>>>

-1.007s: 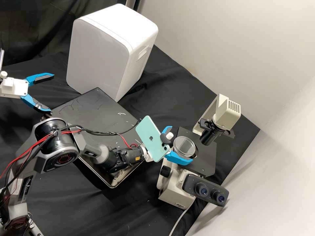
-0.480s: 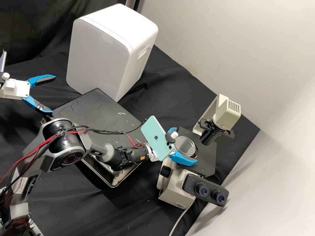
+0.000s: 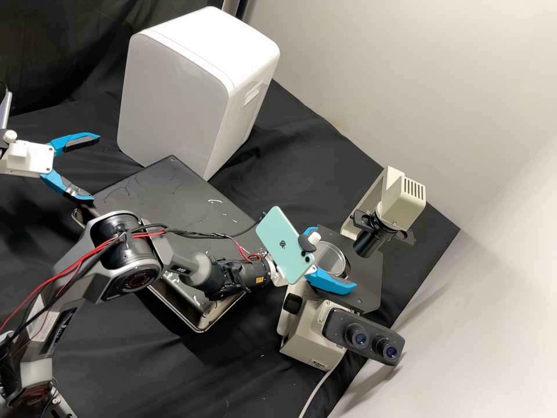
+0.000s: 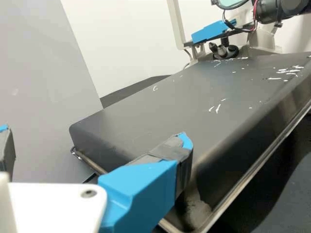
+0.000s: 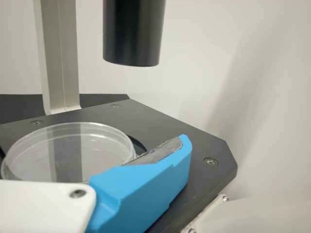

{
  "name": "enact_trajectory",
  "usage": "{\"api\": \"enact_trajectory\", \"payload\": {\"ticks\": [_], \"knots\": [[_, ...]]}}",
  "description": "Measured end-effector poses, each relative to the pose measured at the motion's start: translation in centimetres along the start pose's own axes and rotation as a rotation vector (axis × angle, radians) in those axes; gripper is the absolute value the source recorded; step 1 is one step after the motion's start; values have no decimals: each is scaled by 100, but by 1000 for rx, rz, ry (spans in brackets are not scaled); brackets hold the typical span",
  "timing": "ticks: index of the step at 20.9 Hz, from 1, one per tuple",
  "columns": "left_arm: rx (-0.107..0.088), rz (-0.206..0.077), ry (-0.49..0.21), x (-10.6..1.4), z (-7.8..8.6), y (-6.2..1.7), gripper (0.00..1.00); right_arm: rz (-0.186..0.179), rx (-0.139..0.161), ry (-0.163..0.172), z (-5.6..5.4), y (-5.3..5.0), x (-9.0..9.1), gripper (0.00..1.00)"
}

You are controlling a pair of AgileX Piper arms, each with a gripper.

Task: Place the petri dish on the microscope

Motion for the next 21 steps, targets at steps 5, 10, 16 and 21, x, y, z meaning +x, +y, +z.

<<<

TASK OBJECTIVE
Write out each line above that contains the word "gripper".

REPLY TO THE EXERCISE
  "description": "Measured end-effector poses, each relative to the pose measured at the motion's start: translation in centimetres along the start pose's own axes and rotation as a rotation vector (axis × angle, radians) in those axes; gripper is the absolute value the source recorded; step 1 is one step after the motion's start; values have no decimals: each is scaled by 100, but by 1000 for rx, rz, ry (spans in brackets are not scaled); brackets hold the typical span",
  "columns": "left_arm: rx (-0.107..0.088), rz (-0.206..0.077), ry (-0.49..0.21), x (-10.6..1.4), z (-7.8..8.6), y (-6.2..1.7), gripper (0.00..1.00); right_arm: rz (-0.186..0.179), rx (-0.139..0.161), ry (-0.163..0.172), z (-5.6..5.4), y (-5.3..5.0), x (-9.0..9.1), gripper (0.00..1.00)"
You are controlling a pair of AgileX Piper arms, each with a gripper.

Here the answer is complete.